> [WORK TO COMPLETE]:
Using the word "metal" as the filter, copy each matching line from the records.

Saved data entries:
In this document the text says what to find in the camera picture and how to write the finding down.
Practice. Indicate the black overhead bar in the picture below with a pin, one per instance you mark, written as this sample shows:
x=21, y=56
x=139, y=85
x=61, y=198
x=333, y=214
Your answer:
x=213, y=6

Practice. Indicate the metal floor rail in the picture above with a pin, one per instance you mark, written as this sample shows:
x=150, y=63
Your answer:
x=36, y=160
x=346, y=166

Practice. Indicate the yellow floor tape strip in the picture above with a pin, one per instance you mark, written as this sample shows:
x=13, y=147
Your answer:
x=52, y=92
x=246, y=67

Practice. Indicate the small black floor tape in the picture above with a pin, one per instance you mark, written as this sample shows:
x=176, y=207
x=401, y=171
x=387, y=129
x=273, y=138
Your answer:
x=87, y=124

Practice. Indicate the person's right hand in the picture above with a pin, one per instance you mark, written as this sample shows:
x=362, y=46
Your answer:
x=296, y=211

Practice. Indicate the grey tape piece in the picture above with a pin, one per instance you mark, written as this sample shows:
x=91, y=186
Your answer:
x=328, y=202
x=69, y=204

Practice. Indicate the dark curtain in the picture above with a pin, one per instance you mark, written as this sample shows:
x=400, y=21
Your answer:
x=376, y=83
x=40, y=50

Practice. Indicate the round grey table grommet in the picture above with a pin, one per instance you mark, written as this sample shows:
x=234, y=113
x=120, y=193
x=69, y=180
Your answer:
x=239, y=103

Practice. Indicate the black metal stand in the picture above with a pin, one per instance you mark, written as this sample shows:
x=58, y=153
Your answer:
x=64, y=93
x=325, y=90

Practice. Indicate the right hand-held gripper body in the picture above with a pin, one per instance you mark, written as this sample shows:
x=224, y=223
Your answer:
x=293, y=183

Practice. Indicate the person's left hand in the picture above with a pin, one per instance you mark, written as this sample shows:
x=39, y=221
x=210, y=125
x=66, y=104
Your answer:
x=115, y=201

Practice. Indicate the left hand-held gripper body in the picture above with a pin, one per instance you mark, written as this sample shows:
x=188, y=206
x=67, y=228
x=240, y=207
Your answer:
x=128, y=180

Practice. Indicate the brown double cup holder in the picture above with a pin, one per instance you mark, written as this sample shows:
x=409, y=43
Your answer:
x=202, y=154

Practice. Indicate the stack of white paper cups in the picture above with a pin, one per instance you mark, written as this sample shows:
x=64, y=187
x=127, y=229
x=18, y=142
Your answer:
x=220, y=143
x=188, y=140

> [EXPECTED OUTPUT]:
Practice. Indicate the metal floor rail in the picture above with a pin, one per instance you mark, written as this sample shows:
Practice. Indicate the black metal stand in the picture above with a pin, one per instance you mark, written as this sample shows:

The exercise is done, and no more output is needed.